» About this task
From the material below, copy out each line with the word "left" in it.

» Supplied material
►
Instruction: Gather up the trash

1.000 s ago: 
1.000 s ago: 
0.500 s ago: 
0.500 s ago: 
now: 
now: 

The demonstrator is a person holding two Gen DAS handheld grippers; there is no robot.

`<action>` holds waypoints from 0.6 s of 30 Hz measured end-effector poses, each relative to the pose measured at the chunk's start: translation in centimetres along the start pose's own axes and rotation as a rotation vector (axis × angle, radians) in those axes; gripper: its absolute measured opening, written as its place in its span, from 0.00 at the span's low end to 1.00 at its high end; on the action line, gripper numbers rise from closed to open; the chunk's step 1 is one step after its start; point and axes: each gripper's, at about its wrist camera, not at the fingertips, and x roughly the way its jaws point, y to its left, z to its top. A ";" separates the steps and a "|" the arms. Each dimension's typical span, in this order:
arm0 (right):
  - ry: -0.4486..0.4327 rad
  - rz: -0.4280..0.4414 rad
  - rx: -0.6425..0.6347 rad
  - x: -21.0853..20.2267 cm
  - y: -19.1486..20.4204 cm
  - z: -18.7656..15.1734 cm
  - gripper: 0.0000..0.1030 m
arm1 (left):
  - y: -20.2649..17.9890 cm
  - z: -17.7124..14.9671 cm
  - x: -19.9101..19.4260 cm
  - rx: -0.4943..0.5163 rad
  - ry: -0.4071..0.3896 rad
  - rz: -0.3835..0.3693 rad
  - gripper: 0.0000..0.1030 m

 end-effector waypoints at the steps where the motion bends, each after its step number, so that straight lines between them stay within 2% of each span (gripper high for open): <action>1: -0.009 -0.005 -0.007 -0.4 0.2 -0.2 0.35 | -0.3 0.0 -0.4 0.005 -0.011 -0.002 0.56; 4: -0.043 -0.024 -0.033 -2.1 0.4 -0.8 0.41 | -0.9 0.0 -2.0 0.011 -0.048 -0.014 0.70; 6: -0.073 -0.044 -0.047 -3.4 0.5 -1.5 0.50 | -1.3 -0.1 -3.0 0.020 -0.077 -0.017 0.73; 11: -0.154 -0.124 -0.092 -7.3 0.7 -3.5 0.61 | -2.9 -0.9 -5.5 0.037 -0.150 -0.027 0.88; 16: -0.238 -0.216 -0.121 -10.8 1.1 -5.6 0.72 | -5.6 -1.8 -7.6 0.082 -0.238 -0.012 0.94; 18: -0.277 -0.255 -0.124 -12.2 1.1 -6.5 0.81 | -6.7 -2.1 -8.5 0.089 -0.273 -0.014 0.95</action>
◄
» Expected answer
`<action>` holds waypoints from 0.6 s of 30 Hz measured end-effector poses, each relative to the pose measured at the chunk's start: translation in centimetres along the start pose's own axes and rotation as a rotation vector (axis × angle, radians) in those axes; gripper: its absolute measured opening, written as its place in its span, from 0.00 at the span's low end to 1.00 at its high end; on the action line, gripper numbers rise from closed to open; the chunk's step 1 is one step after its start; point and axes: each gripper's, at about its wrist camera, not at the fingertips, and x roughly the way its jaws point, y to its left, z to its top. A ";" separates the steps and a "|" the arms. Each dimension's typical span, in this order:
arm1 (left):

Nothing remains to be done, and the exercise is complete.